• Exercise details:
Search the records that follow and extract every line containing the string "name".

• Input data:
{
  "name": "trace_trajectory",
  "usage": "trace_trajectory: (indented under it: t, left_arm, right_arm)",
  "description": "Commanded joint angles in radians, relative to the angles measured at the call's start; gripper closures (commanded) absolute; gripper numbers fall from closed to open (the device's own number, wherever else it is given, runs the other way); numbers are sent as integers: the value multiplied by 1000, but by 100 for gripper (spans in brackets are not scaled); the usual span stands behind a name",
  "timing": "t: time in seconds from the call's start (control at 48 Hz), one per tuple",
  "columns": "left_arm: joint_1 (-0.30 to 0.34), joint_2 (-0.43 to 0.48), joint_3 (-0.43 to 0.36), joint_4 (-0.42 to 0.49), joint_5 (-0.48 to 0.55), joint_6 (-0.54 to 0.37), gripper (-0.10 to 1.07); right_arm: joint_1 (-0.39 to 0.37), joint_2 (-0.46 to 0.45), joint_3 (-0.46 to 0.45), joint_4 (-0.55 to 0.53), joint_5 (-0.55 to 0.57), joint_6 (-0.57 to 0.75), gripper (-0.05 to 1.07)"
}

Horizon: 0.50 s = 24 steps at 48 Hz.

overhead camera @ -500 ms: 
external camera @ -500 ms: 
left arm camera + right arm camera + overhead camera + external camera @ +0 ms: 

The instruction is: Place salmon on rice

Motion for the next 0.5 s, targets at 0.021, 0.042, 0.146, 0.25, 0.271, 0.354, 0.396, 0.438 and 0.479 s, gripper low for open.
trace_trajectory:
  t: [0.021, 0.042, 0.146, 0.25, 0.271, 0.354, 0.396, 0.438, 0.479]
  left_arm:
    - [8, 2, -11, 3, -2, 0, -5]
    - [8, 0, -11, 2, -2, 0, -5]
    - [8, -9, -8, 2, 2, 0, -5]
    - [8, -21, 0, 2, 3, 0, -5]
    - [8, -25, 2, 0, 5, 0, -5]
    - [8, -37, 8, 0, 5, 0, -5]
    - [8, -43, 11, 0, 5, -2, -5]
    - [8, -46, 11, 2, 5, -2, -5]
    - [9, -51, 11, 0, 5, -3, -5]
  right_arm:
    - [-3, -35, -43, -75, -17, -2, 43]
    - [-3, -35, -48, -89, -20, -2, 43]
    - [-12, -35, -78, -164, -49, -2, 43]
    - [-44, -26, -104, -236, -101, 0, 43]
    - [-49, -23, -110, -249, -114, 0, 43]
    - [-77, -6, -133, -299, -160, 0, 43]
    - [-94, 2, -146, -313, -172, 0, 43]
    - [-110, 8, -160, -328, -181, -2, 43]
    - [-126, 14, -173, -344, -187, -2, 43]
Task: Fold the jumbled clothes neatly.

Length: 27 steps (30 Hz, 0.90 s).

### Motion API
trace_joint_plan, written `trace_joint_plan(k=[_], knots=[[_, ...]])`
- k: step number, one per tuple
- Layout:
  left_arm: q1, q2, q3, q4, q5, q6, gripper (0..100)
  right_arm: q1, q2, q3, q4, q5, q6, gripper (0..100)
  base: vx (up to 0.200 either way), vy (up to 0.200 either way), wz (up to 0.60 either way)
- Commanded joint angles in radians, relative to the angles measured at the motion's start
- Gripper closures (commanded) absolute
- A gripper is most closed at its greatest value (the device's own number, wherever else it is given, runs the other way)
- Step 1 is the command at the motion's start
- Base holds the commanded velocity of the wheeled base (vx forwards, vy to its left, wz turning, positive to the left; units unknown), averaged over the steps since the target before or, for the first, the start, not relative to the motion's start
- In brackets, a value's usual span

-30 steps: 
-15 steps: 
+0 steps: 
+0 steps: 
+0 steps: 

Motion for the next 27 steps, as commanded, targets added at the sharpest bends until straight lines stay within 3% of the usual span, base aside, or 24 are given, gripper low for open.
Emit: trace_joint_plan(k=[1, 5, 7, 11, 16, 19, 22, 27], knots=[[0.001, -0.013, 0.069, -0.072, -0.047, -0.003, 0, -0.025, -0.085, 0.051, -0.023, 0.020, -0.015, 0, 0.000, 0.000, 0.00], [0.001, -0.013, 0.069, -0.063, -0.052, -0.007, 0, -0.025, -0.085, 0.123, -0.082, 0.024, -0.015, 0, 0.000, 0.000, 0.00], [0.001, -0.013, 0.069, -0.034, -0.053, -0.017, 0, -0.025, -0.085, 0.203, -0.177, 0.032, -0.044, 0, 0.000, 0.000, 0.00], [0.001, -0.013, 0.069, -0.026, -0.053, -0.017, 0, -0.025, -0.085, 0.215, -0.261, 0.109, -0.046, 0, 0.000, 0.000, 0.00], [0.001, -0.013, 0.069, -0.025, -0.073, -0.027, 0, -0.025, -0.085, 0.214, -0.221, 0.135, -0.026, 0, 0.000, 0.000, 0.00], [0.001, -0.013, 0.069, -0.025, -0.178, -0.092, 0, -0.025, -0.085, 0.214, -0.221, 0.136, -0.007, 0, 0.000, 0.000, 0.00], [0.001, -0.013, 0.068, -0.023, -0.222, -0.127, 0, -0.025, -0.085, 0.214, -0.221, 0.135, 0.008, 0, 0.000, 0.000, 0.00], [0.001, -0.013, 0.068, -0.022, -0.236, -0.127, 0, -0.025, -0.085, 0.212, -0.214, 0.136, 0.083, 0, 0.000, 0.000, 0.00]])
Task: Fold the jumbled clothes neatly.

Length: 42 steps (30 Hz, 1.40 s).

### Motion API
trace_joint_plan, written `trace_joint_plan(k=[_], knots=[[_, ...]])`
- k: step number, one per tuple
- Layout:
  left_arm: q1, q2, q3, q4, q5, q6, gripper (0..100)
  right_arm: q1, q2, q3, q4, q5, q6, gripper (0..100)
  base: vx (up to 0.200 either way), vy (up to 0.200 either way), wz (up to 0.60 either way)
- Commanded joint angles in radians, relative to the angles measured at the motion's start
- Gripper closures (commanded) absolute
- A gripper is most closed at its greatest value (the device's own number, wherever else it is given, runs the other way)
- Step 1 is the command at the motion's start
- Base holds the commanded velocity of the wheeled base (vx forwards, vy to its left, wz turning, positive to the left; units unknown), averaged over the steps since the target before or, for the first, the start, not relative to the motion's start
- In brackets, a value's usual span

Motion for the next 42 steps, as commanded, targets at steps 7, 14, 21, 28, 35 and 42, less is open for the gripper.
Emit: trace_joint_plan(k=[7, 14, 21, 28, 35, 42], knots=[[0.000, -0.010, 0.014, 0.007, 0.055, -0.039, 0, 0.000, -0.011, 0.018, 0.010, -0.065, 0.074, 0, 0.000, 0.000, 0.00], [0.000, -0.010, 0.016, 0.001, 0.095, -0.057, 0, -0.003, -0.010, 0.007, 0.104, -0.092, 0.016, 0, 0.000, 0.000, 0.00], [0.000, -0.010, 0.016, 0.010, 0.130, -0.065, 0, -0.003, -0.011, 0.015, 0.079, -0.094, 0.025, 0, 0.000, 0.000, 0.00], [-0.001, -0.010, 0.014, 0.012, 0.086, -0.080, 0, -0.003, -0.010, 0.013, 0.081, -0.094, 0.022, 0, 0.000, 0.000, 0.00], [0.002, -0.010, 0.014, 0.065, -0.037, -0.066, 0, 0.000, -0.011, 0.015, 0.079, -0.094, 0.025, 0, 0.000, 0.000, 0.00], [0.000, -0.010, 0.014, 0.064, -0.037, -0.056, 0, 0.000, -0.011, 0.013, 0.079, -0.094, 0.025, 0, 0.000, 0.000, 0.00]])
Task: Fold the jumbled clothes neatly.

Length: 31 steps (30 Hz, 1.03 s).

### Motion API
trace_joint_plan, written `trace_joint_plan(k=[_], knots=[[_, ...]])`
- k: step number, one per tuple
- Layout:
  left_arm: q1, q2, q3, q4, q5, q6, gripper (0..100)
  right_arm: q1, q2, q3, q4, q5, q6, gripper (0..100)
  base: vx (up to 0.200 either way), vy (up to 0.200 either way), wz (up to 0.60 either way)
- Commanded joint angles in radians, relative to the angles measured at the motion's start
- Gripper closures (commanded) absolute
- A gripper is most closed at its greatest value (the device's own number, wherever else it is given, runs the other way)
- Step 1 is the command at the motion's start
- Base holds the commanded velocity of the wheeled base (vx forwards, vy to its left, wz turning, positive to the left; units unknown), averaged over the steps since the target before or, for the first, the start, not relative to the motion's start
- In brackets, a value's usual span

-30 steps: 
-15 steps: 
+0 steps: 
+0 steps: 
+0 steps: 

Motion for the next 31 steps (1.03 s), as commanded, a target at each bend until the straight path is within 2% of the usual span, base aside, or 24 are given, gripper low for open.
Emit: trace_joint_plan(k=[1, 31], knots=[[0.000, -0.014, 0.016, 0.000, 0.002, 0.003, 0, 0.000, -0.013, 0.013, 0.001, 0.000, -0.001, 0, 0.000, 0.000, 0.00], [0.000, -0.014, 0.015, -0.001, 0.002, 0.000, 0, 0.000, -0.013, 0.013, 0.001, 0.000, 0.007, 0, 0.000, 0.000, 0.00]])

• Task response:
  "name": "trace_trajectory",
  "description": "Commanded joint angles in radians, relative to the angles measured at the call's start; gripper closures (commanded) absolute; gripper numbers fall from closed to open (the device's own number, wherever else it is given, runs the other way); numbers are sent as integers: the value multiplied by 1000, but by 100 for gripper (spans in brackets are not scaled); the usual span stands behind a name",

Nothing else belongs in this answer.